= ASSIGNMENT =
Show all lines from the data that include the word "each".

= Data entries =

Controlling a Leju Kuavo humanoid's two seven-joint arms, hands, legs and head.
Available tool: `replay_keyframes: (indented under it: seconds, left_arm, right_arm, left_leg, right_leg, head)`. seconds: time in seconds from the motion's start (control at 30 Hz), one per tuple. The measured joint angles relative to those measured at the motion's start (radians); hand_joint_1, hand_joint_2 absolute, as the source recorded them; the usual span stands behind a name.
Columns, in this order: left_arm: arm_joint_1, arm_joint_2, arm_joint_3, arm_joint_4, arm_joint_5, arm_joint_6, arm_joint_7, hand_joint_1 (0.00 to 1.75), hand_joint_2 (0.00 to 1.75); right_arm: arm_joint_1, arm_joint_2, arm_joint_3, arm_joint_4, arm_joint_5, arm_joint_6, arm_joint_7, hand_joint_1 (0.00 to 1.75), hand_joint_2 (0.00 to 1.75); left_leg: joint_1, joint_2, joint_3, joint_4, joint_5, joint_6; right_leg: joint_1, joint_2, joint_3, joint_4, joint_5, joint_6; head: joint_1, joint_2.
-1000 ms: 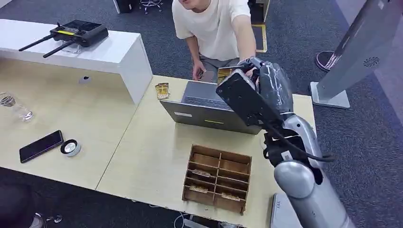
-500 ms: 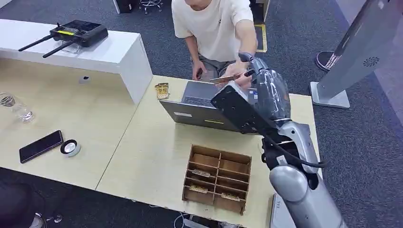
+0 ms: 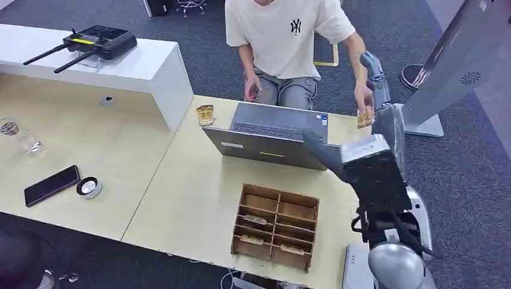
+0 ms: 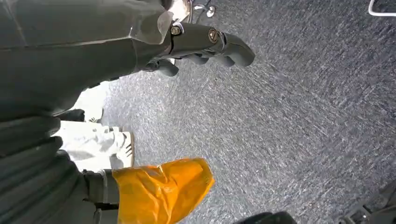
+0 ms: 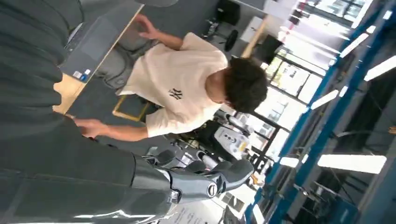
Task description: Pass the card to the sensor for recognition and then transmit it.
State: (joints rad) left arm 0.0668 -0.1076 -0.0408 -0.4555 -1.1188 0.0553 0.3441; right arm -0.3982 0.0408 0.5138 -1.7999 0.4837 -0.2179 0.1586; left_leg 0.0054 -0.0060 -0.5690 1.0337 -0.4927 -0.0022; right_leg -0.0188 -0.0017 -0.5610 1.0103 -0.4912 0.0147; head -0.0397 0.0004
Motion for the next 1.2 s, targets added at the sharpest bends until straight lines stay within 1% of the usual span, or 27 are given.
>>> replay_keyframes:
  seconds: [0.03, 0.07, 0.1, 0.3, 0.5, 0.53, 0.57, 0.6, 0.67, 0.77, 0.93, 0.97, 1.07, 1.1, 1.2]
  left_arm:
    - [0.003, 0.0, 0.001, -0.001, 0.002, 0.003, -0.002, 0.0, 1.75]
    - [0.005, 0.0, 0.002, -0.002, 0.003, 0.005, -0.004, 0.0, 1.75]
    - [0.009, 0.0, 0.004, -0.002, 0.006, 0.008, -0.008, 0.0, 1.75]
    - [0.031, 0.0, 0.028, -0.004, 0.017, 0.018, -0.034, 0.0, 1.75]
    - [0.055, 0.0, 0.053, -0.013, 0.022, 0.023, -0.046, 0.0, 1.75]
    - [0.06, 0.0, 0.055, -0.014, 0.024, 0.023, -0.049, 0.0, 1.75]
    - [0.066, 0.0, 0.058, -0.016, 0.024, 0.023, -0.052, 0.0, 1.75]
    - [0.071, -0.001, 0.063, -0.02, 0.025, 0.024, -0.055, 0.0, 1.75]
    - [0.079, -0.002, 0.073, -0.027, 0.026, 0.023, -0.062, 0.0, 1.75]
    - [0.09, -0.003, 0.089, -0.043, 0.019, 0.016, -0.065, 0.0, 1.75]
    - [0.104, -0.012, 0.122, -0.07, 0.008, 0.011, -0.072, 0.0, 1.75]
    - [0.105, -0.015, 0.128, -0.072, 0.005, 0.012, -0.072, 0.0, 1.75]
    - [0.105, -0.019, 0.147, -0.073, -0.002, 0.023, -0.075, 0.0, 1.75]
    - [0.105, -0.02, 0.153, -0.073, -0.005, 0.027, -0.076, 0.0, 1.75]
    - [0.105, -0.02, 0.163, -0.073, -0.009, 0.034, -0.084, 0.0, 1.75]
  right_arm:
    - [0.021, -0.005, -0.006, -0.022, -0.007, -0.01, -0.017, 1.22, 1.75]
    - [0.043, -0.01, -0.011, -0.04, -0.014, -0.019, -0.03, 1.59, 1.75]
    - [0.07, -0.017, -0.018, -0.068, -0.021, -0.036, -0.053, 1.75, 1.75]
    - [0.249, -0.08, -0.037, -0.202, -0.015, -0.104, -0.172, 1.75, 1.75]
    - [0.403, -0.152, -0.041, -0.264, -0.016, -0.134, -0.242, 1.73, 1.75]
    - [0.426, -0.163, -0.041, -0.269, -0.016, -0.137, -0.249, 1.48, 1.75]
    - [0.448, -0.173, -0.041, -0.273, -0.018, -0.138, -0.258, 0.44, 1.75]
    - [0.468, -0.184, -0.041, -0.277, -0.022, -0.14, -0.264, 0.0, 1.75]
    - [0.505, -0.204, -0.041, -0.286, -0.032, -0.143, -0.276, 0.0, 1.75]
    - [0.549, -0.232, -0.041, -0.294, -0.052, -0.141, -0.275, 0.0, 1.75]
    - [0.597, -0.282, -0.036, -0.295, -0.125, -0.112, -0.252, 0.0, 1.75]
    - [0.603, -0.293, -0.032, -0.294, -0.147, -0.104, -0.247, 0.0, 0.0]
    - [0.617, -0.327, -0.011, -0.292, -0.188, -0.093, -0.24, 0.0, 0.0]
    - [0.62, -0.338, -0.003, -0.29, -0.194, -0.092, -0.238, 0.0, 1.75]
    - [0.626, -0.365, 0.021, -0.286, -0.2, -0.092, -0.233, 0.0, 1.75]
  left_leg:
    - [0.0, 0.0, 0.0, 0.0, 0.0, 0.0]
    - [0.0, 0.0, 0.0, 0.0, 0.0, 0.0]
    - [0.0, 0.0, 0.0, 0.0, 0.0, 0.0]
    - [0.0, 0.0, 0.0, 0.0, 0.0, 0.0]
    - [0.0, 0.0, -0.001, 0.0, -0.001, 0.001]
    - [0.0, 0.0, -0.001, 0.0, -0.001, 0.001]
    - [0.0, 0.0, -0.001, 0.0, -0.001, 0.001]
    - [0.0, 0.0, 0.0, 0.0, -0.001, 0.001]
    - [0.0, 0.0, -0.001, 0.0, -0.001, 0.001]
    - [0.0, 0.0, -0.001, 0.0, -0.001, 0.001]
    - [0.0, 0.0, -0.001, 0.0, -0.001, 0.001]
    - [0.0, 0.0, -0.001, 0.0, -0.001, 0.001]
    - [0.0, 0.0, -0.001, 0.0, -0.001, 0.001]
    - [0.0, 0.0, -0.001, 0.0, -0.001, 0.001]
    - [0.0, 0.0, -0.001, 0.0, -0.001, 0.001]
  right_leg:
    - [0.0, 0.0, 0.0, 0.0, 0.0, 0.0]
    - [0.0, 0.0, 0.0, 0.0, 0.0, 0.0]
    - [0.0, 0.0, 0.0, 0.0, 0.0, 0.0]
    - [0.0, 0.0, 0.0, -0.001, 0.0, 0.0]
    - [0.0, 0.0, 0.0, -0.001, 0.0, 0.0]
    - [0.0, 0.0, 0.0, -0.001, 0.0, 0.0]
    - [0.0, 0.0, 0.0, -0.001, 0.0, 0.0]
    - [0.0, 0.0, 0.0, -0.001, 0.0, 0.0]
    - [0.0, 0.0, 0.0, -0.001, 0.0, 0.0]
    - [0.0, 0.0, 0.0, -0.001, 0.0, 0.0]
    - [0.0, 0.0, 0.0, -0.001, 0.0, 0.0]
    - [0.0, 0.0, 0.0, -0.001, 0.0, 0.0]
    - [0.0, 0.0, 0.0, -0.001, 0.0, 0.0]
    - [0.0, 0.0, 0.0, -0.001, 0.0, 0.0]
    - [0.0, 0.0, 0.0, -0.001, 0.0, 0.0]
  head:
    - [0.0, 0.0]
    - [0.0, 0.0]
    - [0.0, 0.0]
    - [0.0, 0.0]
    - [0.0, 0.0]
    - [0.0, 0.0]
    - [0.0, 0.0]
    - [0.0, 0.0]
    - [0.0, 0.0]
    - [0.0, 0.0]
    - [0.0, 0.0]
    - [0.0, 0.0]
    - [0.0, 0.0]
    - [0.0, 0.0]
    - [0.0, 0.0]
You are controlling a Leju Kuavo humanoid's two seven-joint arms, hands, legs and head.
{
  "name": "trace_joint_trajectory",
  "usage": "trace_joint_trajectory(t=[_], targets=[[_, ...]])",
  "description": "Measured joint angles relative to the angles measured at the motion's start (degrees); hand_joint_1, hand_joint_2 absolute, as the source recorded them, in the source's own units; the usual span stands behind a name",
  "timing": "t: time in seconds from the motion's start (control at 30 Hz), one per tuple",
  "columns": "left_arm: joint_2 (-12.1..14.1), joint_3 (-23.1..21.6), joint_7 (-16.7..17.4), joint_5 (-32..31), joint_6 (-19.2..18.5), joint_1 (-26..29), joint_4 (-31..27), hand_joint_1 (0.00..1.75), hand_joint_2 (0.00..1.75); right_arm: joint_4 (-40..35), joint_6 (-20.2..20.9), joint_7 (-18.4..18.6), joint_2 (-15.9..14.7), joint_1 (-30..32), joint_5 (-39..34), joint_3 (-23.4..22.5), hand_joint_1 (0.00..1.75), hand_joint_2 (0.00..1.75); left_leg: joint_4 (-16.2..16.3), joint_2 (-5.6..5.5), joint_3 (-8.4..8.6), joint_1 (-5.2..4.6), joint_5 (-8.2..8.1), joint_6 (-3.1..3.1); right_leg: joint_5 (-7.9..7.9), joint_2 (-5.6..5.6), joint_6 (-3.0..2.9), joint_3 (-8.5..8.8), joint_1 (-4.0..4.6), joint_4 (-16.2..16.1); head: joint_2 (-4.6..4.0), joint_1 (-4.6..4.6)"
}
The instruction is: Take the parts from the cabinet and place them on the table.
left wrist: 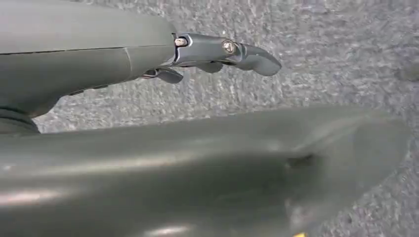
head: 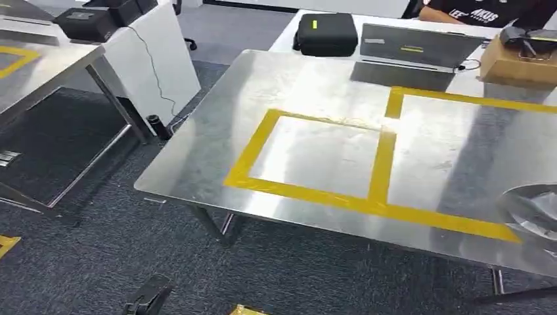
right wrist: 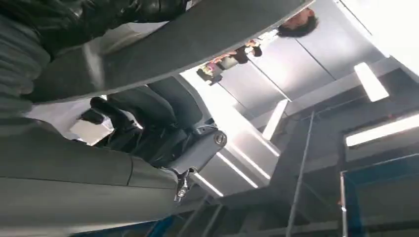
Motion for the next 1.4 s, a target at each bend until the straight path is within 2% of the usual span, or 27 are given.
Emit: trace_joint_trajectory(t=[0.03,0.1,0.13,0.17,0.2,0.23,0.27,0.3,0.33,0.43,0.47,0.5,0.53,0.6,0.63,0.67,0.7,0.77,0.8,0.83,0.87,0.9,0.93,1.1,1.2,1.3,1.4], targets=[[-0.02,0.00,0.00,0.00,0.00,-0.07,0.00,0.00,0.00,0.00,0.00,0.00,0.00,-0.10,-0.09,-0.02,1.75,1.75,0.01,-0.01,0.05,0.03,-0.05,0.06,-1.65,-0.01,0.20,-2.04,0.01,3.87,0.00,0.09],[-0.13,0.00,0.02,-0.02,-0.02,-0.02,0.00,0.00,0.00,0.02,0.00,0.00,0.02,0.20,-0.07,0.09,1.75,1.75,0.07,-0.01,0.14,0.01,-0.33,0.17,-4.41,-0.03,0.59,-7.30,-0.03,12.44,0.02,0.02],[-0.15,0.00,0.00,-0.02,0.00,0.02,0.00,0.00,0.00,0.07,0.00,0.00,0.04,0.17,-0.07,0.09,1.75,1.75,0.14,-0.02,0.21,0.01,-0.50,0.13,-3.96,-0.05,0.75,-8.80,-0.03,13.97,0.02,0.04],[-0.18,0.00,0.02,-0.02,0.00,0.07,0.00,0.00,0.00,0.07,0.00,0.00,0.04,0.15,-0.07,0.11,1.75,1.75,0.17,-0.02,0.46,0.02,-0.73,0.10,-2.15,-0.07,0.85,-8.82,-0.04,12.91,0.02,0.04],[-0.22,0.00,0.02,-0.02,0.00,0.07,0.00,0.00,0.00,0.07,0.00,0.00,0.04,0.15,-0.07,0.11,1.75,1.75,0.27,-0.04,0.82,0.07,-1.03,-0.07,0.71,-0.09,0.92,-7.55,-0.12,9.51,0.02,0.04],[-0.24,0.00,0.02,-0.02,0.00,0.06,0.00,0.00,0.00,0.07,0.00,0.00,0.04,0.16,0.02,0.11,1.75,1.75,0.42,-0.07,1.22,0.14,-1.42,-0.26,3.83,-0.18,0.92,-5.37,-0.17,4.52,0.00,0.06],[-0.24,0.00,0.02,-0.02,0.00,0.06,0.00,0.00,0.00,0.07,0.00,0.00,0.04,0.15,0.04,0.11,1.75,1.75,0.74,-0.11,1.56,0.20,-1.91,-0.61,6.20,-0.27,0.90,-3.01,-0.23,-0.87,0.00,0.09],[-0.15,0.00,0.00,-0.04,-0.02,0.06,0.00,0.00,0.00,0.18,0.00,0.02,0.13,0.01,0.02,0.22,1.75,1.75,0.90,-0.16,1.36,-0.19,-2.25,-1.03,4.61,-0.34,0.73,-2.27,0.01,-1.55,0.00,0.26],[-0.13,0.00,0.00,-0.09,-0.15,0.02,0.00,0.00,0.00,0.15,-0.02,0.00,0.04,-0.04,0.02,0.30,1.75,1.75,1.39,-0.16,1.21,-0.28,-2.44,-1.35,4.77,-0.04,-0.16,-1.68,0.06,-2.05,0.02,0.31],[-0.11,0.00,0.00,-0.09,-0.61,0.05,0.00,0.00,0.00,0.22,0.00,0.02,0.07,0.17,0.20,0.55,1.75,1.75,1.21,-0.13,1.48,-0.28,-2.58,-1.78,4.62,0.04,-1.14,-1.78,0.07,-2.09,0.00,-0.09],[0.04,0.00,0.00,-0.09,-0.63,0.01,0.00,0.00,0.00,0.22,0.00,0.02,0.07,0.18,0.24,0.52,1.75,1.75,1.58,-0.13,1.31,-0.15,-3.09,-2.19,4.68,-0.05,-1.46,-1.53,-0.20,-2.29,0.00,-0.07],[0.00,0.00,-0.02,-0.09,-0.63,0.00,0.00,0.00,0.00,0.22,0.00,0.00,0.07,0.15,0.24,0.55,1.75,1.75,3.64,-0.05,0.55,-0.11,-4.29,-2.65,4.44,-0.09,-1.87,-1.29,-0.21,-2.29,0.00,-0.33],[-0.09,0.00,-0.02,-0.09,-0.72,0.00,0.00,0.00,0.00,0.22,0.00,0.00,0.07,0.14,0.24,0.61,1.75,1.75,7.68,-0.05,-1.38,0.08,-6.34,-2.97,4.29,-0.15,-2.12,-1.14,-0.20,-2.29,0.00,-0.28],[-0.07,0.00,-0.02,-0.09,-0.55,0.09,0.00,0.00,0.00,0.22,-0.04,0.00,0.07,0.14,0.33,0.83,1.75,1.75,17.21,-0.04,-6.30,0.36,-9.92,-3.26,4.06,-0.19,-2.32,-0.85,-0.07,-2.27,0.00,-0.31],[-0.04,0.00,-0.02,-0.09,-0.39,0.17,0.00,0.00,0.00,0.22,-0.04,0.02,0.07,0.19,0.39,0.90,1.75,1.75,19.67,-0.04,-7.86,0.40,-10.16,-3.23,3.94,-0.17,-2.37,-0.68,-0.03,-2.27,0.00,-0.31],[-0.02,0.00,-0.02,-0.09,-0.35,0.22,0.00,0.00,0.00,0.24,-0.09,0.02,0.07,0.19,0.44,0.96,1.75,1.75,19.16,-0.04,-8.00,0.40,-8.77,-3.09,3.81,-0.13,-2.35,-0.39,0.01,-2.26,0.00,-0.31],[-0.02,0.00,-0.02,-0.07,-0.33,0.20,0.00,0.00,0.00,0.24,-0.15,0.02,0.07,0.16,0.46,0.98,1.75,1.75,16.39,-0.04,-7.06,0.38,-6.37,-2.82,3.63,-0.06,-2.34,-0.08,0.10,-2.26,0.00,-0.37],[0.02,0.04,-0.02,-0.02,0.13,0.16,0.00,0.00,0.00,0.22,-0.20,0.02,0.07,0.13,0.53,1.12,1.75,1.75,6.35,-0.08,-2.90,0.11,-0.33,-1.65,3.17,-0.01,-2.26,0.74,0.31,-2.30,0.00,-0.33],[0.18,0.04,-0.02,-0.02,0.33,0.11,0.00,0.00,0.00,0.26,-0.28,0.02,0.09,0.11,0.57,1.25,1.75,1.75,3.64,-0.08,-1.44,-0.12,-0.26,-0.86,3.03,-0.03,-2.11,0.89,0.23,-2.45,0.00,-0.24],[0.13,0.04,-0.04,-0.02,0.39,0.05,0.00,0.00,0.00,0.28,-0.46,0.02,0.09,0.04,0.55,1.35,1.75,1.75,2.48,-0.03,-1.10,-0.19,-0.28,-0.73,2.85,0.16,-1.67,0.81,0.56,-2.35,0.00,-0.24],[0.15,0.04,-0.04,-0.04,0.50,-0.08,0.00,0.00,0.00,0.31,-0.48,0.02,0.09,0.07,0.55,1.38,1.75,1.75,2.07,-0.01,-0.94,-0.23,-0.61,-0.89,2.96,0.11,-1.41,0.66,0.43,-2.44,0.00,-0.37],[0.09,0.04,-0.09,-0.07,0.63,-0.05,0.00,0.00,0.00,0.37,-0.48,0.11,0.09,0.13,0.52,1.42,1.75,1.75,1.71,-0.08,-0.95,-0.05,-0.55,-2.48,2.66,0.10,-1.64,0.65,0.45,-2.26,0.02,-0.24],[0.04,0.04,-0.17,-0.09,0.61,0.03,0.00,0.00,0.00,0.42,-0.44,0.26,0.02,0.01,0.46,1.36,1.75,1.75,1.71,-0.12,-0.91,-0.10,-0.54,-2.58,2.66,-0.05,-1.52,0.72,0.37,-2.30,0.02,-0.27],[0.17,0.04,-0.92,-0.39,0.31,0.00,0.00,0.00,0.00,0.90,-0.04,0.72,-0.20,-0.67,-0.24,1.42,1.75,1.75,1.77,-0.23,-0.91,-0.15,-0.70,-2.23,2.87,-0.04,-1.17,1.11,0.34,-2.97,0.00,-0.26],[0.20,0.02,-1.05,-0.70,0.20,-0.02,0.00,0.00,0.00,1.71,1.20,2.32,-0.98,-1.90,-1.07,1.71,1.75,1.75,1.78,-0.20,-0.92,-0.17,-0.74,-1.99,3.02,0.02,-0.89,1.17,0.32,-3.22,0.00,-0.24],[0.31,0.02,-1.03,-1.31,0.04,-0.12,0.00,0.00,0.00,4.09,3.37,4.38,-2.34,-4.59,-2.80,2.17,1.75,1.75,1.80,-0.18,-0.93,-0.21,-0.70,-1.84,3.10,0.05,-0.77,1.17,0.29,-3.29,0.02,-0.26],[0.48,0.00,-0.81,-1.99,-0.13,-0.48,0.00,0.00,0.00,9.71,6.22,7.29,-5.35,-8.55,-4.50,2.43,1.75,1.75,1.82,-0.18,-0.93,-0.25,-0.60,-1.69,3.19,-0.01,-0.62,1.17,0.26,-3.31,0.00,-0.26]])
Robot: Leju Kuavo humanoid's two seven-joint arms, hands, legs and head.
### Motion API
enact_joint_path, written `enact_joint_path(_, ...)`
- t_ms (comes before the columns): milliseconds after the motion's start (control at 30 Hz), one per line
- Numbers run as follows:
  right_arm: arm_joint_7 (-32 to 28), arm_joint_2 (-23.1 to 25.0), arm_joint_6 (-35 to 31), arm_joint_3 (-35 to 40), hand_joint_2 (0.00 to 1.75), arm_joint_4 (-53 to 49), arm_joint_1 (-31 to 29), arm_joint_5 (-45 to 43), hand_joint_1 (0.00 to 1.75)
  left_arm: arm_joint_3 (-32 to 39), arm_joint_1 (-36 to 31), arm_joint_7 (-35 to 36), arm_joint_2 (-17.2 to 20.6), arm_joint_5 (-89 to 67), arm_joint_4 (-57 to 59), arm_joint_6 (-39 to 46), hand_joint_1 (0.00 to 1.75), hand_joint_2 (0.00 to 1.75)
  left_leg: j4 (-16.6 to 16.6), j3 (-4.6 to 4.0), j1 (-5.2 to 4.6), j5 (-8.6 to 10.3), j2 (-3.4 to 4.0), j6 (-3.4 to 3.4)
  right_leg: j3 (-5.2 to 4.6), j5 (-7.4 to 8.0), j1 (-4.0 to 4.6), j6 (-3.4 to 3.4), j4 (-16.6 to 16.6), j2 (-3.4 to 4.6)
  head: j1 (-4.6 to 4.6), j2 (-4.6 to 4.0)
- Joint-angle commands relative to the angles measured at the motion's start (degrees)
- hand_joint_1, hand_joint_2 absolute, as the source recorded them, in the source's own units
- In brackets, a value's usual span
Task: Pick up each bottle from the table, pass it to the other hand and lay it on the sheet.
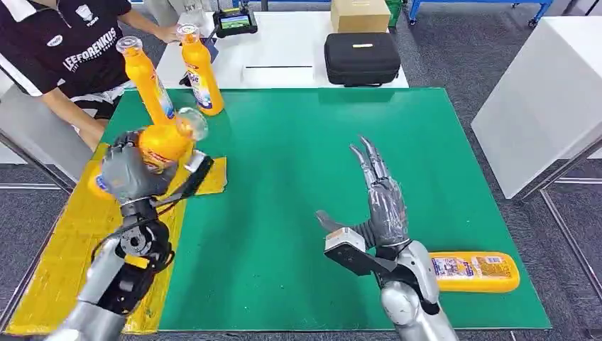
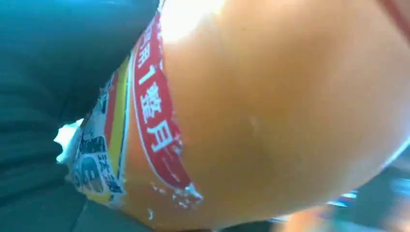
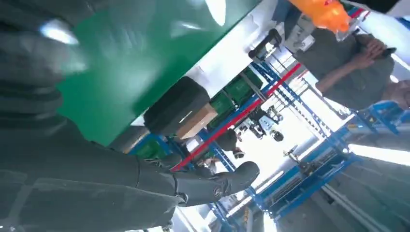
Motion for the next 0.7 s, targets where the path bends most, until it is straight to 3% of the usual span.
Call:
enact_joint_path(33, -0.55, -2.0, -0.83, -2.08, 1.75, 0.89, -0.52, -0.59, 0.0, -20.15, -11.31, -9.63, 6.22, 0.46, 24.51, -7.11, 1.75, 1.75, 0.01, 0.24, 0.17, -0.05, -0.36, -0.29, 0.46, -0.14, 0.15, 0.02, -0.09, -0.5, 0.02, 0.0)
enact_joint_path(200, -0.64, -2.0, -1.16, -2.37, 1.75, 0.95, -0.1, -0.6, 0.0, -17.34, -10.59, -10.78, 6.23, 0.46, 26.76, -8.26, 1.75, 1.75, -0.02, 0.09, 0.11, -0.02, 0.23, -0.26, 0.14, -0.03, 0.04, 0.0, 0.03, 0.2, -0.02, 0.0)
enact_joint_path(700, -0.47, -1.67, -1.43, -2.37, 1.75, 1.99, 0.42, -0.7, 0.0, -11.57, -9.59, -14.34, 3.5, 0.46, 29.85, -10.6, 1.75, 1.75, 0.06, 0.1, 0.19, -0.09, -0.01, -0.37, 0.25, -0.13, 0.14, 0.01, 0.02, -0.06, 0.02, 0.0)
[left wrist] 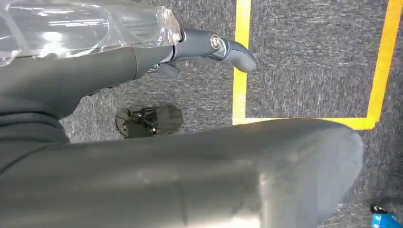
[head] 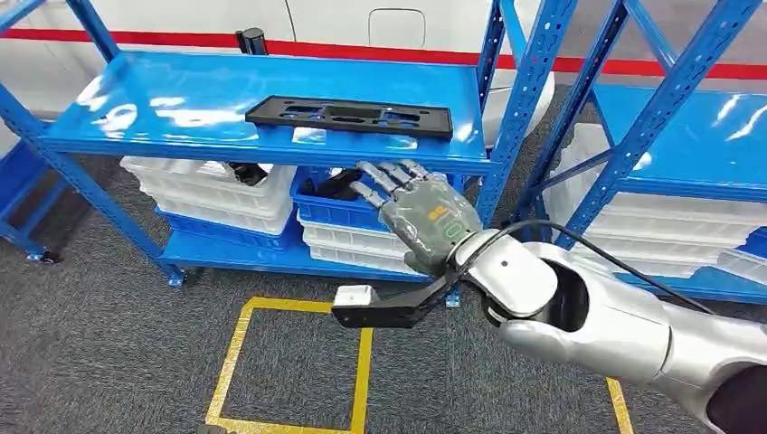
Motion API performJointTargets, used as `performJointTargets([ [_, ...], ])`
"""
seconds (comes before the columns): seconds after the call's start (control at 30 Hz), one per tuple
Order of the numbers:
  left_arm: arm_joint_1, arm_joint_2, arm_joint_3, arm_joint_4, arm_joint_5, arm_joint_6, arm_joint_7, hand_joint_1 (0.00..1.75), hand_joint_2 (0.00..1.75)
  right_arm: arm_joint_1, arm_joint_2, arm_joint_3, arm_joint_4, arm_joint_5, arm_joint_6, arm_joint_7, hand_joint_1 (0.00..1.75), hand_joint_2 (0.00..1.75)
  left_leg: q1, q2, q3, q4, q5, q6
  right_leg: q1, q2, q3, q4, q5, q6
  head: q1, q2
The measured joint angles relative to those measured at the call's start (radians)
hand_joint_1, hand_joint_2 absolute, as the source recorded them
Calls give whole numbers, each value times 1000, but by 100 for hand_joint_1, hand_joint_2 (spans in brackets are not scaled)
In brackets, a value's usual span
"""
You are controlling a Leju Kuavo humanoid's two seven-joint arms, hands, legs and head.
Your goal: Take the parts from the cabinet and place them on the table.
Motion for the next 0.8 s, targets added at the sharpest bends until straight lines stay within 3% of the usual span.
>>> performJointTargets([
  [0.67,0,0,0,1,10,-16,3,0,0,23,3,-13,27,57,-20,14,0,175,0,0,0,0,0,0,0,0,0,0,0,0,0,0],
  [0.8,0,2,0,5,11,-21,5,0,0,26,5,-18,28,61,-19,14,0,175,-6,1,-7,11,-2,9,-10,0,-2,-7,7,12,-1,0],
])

= RESPONSE =
Motion for the next 1.4 s, a target at each bend until the straight path is within 2% of the usual span, or 27 are given.
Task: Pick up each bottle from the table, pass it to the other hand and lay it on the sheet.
Calls give whole numbers, each value times 1000, but by 100 for hand_joint_1, hand_joint_2 (spans in brackets are not scaled)

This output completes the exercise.